HIV/AIDS in Guatemala

HIV/AIDS In Guatemala

With less than 1 percent of the adult population estimated to be HIV-positive, Guatemala is considered to have a concentrated epidemic. However, Guatemala – Central America’s largest country – accounts for nearly one-sixth of Central America’s HIV-infected population. Since the country’s first case of HIV was reported in 1984, infections have occurred primarily among men who have sex with men (MSM) and sex workers. According to the National AIDS Program (NAP) in the Ministry of Health (MOH), as of April 2007, Guatemala had 10,304 officially reported cases of HIV/AIDS. UNAIDS estimates that 61,000 people are living with HIV in Guatemala and 2,700 deaths have occurred due to AIDS.

Guatemala’s HIV-infected population lives primarily in urban areas along major transportation routes. According to Guatemala’s 2007 National Epidemiological Center report, more than 77 percent of reported HIV/AIDS cases occurred in seven departments: Suchitepéquez, Guatemala, Izabal, Escuintla, Retalhuleu, San Marcos, and Quetzaltenango. The NAP estimates that 80 percent of reported HIV cases have occurred among 15- to 49-year-olds, with 20- to 34-year-olds accounting for more than 51 percent of all cases. National HIV prevalence among sex workers is 4 percent, and among street-based female sex workers prevalence is as high as 12 percent. National HIV prevalence among MSM is 10 percent, but in Guatemala City, 18 percent of MSM were HIV-positive in 2006, according to baseline data collected for a Global Fund to Fight AIDS, Tuberculosis and Malaria project. A 2002 study published by UNAIDS in 2007 showed that infection levels among MSM in Guatemala is 10 times higher than in the adult general population. Other vulnerable populations include prison inmates, with a reported prevalence of 3.2 percent, and at-risk youth and street children, with HIV prevalence at 3.3 percent. According to the MOH, no cases of infection have been reported among injecting drug users or through blood or blood products. Available data indicate that HIV has affected mainly urban and Ladino (mixed Amerindian-Spanish peoples) populations; however, preliminary data indicate that the indigenous population (primarily Mayans) potentially could be experiencing increasing HIV infections. The data are insufficient, however, to determine the extent of the epidemic within this population.

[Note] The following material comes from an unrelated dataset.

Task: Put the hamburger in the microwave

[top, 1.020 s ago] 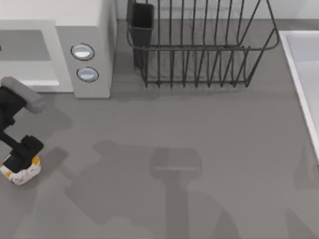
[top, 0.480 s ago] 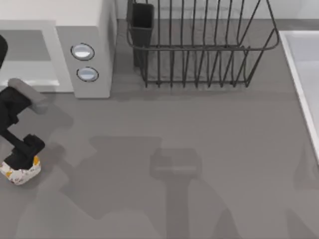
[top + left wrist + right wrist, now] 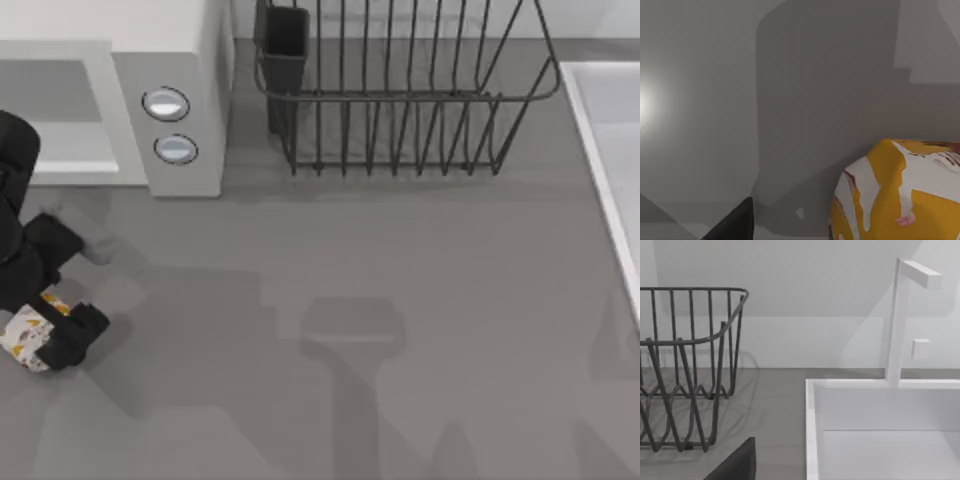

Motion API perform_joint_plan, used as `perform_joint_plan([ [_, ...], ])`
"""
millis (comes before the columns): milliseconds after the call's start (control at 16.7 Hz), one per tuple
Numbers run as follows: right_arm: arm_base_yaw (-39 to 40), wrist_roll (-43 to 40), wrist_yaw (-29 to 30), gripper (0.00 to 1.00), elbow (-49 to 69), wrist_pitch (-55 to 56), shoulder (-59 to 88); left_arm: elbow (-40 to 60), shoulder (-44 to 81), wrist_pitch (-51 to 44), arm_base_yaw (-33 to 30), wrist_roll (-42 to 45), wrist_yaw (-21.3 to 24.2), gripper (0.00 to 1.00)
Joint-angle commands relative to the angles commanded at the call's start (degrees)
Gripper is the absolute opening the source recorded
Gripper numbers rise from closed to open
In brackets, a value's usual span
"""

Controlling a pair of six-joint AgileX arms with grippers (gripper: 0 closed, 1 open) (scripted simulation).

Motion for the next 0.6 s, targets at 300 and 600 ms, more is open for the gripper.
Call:
perform_joint_plan([
  [300,0.00,0.00,0.00,1.00,0.00,0.00,0.00,-1.93,2.15,3.39,-0.01,0.05,0.01,1.00],
  [600,0.00,0.00,0.00,1.00,0.00,0.00,0.00,-1.93,2.15,3.39,-0.01,0.05,0.01,0.70],
])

Several risk factors contribute to Guatemala’s epidemic, including migration and tourism. While in transit, migrants may participate in high-risk sexual behavior, increasing their chances of becoming infected with HIV and other sexually transmitted infections (STIs). The Garifuna population, which shares cultural and ethnic characteristics with the Caribbean countries, is more at risk than the general population. The effects of HIV/AIDS are exacerbated by high levels of poverty and limited access to health care, particularly among rural populations.

The rate of HIV co-infection with tuberculosis (TB) is growing. The current rate of new TB infections is 34 per 100,000 people and a 2006 study cited by UNAIDS found that HIV prevalence among new TB patients in Quetzaltenango tripled from 4.2 to 12 percent between 1995 and 2002. TB is the most frequent opportunistic infection associated with HIV/AIDS in Guatemala.